Of course, it was not just a matter of could he go to Israel. It was also about whether he should. The answer to that question came from another member of the party, Dr. Izzeldin Abuelaish, the first Palestinian doctor to receive an appointment in medicine at an Israeli hospital and the author of the 2010 international best-selling book I Shall Not Hate: A Gaza Doctor’s Journey. “I remember asking [Abuelaish], ‘Should we go to these events? Should we shake hands?’ He said, ‘Absolutely. You stand up, you say, “Hi, my name is Abdullah Snobar, Head of the DMZ. Proud Palestinian, great to meet [you].”’ It was a turning point for me. I got to see all of these parts of the country, of my parents’ homeland, that I had never seen before.
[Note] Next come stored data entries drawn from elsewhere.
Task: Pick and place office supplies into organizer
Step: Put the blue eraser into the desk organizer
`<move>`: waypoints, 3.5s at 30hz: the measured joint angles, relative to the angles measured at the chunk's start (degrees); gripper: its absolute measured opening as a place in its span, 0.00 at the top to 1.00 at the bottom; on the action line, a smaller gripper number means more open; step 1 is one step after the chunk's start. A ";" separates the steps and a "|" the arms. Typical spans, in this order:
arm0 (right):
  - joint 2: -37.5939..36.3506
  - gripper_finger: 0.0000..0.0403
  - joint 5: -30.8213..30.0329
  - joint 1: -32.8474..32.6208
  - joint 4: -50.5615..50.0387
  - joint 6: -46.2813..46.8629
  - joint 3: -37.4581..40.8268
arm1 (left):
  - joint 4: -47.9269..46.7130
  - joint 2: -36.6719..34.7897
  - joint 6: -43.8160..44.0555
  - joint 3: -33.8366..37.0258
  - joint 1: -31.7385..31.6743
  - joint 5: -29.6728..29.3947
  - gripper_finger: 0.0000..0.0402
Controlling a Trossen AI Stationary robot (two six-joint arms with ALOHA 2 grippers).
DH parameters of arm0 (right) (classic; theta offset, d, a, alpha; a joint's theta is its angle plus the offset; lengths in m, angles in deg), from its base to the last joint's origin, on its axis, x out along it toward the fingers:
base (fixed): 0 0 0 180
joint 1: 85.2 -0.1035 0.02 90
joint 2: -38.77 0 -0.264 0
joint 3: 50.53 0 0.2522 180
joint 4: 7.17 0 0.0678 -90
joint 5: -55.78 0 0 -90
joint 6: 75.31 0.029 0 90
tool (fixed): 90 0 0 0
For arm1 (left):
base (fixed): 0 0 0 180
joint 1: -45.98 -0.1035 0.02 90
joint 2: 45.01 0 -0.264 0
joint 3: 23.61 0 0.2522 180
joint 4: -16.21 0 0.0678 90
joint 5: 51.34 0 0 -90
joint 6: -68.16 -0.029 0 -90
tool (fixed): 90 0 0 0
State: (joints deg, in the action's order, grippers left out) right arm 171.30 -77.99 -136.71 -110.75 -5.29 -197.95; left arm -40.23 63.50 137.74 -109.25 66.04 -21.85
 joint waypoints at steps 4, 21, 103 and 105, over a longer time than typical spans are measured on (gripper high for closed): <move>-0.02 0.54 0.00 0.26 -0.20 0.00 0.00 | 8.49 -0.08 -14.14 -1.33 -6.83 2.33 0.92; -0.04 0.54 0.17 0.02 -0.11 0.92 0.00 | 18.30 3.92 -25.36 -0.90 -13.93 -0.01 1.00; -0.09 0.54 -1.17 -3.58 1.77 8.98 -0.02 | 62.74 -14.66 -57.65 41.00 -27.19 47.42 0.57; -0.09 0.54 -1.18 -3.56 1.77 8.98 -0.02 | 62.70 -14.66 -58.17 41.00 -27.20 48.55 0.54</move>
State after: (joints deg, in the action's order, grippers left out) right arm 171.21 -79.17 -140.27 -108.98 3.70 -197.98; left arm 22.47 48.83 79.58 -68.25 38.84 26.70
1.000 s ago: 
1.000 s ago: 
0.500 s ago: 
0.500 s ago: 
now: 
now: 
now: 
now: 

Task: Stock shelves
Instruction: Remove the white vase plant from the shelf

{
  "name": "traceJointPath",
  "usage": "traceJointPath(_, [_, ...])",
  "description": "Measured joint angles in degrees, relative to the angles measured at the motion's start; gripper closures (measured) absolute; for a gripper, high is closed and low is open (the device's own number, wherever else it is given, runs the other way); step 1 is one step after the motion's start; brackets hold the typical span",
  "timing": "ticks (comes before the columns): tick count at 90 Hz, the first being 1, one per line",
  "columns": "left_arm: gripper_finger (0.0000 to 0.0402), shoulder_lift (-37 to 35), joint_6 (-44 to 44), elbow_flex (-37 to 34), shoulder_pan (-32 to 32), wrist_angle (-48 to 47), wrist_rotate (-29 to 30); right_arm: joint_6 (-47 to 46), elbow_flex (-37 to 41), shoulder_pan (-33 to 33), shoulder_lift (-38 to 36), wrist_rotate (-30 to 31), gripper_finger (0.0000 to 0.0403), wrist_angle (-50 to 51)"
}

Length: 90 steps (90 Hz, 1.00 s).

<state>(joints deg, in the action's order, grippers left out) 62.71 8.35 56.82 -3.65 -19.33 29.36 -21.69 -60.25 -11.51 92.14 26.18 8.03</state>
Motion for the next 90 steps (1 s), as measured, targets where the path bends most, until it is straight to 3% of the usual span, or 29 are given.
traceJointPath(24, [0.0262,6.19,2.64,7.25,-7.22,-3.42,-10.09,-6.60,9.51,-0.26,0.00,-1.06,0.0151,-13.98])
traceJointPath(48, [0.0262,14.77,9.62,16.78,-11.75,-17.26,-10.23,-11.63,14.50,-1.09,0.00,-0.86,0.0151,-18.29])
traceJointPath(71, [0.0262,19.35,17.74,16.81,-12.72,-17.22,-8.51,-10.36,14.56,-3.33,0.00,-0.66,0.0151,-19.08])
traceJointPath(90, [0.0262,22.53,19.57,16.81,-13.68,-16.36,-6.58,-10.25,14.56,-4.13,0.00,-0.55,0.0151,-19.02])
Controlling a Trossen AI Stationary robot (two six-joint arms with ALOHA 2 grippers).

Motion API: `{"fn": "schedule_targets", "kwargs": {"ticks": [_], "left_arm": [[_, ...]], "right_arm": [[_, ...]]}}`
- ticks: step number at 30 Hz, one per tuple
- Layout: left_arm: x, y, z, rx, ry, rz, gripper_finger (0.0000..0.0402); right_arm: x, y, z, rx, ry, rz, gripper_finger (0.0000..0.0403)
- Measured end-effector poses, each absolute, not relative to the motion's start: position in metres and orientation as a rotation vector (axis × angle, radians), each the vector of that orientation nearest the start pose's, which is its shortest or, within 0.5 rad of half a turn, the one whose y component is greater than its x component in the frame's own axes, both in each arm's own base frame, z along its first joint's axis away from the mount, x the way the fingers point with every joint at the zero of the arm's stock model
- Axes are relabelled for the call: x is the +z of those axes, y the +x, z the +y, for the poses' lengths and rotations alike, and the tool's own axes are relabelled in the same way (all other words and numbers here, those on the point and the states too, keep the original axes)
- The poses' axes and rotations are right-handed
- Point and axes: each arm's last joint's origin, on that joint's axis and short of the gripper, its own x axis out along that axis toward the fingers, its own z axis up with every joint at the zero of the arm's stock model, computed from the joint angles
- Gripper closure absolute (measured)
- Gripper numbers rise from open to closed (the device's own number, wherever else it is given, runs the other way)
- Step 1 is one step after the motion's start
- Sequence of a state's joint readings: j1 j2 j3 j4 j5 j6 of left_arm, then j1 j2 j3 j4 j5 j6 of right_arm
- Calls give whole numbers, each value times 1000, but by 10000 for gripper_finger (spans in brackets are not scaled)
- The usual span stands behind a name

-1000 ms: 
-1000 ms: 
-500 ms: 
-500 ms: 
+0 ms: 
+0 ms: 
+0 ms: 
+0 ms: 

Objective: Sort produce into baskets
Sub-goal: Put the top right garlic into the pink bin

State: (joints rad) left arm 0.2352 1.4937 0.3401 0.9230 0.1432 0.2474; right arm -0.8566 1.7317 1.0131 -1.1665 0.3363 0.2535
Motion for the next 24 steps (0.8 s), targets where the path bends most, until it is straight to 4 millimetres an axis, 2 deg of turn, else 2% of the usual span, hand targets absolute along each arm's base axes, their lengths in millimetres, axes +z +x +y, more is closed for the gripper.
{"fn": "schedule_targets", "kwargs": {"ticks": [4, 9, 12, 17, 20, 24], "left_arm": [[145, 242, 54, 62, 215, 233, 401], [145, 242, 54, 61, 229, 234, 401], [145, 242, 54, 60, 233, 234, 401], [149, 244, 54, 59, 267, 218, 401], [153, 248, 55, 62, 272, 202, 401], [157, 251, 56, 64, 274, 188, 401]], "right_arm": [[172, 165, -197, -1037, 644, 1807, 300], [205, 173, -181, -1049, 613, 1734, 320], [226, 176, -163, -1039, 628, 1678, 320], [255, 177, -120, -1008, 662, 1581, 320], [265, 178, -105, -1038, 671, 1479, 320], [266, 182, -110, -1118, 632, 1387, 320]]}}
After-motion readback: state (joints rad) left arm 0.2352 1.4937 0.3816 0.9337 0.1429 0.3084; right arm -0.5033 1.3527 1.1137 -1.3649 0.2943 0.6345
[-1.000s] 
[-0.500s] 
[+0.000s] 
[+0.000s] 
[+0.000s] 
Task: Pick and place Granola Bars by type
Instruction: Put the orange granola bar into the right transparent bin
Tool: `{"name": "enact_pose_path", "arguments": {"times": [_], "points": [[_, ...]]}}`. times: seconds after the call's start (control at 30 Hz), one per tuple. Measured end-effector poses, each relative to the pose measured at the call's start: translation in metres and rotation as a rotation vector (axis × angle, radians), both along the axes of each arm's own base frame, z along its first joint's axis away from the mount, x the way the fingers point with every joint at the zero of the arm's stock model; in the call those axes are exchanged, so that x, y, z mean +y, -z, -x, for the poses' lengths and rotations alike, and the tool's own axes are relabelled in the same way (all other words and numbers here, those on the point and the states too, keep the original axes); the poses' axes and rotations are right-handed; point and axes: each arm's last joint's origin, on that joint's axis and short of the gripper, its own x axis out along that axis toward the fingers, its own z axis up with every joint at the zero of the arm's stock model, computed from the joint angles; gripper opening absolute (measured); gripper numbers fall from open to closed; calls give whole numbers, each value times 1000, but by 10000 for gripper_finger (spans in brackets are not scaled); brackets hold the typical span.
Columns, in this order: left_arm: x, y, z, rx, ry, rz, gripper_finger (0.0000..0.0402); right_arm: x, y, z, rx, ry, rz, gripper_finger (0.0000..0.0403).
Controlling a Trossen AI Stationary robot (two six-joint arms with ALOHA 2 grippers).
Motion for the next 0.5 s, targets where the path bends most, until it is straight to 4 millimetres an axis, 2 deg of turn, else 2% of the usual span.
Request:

Now, I’m seeing it for the first time with the protection of the Canadian government. All of a sudden, I had access. That trip changed me in so many different ways.”

His parents were also impacted, he notes. They were in Jordan at the same time, so Johnston invited them to join the delegation for an event. Seeing his worlds overlap like this—witnessing his Palestinian parents honoured by Canadian officials and welcomed by leaders of the country they had to leave—was one of the proudest moments of his life, and yet another reminder that progress, whether personal, professional or political, is rarely a linear process. So, continuing a practice he started as a child, as Abdullah clocked the transformation he was undergoing, he put his new revelation to work. “Everybody wants the end result. Nobody understands the process that went into it. The process itself is never easy. It’s hard. It’s rough. It’s dark. It’s lonely. But it’s what matters to get you to the other side.”

When Snobar speaks of conveying a message that resonates clearly across divides, yet refuses to mince words, it derives from everything he has seen—the accumulation of experiences and insights that have moulded him into one of Canada’s visionary leaders. It is in debt to his grandmother’s urging to sip on olive oil as the elixir to solve all of life’s problems, and evident in the moments spent with his one-year-old son, not to mention the knowledge that the sacrifices he is making for his child will be different from the ones his father made for him. It’s found in the waterfall of open air that gives him a moment of peace on the back of a motorcycle. His is a perspective on innovation that forgoes the allure of merely creating from scratch, but yearns to contribute to rebuilding what has already existed, and centres a form of adaptability and resilience informed by the certainty that life can regrow again and again, even after 76 years of displacement and occupation.

“It’s about failing often, succeeding rarely, but ultimately finding that one connection that makes everything click,” he says, resolute and unflinching, revealing every version of himself that he’s been in the past, and prepared for those that have yet to emerge.